Throughout those shining years of my childhood, purchasing a new game often meant thumbing through the pages of a mammoth tome detailing impending gameplay down to the letter. If I were stuck on a long car trip with a recently-purchased title, digging into that precious parcel and retrieving the manual was the first thing on my mind.  It was a way to game vicariously through a few simple, innocent pages, and one of the first ties I established to any game I had my heart set on playing through. Unfortunately, it’s also a familiar constant that gamers new and old can kiss goodbye with the decision to downsize the distribution of manuals entirely, spearheaded by Ubisoft, and perhaps many more companies to follow.

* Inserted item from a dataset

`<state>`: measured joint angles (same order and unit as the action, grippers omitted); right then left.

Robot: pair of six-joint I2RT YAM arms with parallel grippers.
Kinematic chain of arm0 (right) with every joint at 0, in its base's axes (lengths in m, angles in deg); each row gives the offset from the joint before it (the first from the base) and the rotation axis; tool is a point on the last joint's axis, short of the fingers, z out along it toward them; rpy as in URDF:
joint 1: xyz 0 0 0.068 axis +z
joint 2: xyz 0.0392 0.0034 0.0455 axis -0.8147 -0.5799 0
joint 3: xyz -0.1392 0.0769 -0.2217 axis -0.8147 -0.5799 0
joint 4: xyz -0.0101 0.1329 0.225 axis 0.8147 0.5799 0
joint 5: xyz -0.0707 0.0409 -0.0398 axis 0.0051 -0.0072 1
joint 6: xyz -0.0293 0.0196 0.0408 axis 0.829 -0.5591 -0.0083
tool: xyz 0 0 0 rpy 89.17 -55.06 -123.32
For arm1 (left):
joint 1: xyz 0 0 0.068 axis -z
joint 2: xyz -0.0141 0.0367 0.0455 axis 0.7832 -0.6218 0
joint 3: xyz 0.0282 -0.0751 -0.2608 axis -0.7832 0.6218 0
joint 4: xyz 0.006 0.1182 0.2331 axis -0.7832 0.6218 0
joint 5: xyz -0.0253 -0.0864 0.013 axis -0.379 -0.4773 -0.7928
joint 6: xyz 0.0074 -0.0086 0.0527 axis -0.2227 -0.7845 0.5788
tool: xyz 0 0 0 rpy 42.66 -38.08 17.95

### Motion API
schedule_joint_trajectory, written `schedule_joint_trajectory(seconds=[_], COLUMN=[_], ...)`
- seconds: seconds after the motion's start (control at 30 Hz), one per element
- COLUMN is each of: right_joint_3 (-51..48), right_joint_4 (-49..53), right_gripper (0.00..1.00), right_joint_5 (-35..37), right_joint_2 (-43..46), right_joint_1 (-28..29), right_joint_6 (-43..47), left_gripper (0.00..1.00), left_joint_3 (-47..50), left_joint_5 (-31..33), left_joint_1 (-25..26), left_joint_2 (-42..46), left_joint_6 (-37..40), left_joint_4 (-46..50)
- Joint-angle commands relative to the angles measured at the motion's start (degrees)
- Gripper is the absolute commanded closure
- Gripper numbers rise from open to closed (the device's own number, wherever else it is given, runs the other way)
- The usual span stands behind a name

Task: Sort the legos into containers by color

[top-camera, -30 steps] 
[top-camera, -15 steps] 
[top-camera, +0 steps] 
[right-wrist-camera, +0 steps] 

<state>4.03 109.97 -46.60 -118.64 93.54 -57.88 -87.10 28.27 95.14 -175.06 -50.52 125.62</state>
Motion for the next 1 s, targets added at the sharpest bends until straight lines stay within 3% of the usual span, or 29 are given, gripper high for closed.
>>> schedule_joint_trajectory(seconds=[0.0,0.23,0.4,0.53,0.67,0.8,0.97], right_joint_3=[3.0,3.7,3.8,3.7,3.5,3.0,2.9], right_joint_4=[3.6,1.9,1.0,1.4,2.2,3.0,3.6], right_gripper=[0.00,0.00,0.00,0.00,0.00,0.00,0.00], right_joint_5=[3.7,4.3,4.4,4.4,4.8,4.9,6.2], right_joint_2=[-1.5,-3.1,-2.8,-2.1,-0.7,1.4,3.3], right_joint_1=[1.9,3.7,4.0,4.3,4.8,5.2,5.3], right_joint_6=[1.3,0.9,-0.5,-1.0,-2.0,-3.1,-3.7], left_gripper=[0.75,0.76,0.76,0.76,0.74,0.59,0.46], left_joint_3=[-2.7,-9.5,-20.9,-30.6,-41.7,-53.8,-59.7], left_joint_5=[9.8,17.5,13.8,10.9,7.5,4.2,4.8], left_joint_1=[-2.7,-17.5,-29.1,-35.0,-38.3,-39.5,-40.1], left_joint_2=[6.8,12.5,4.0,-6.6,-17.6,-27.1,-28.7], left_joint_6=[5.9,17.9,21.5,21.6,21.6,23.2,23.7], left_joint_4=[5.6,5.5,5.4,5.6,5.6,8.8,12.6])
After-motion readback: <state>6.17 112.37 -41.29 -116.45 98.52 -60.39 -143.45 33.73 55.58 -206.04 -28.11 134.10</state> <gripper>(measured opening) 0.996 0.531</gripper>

Call me old-fashioned, but the feeling of thumbing through the crisp (sometimes colored) pages rife with back story, notes from the designers, and detailed instructions on how to play gave me a real sense of anticipation. It was genuinely difficult to wait those few short hours until the final journey home at the end of the day to eagerly devour the content on the disk (or cartridge) inside. In some cases, being treated with some delicious fiction related to the title was something to look forward to as well, especially if you needed a little extra hype to fully enjoy the adventure about to unfold.

And let’s not forget the lovely serial numbers or copy protection that would require you to find a certain line or word in the manual to be able to install the thing. Good luck if you threw it away! But even now, as illogical as it would be to require a simple word or pass phrase as DRM, it was part of the charm that came with buying a new game.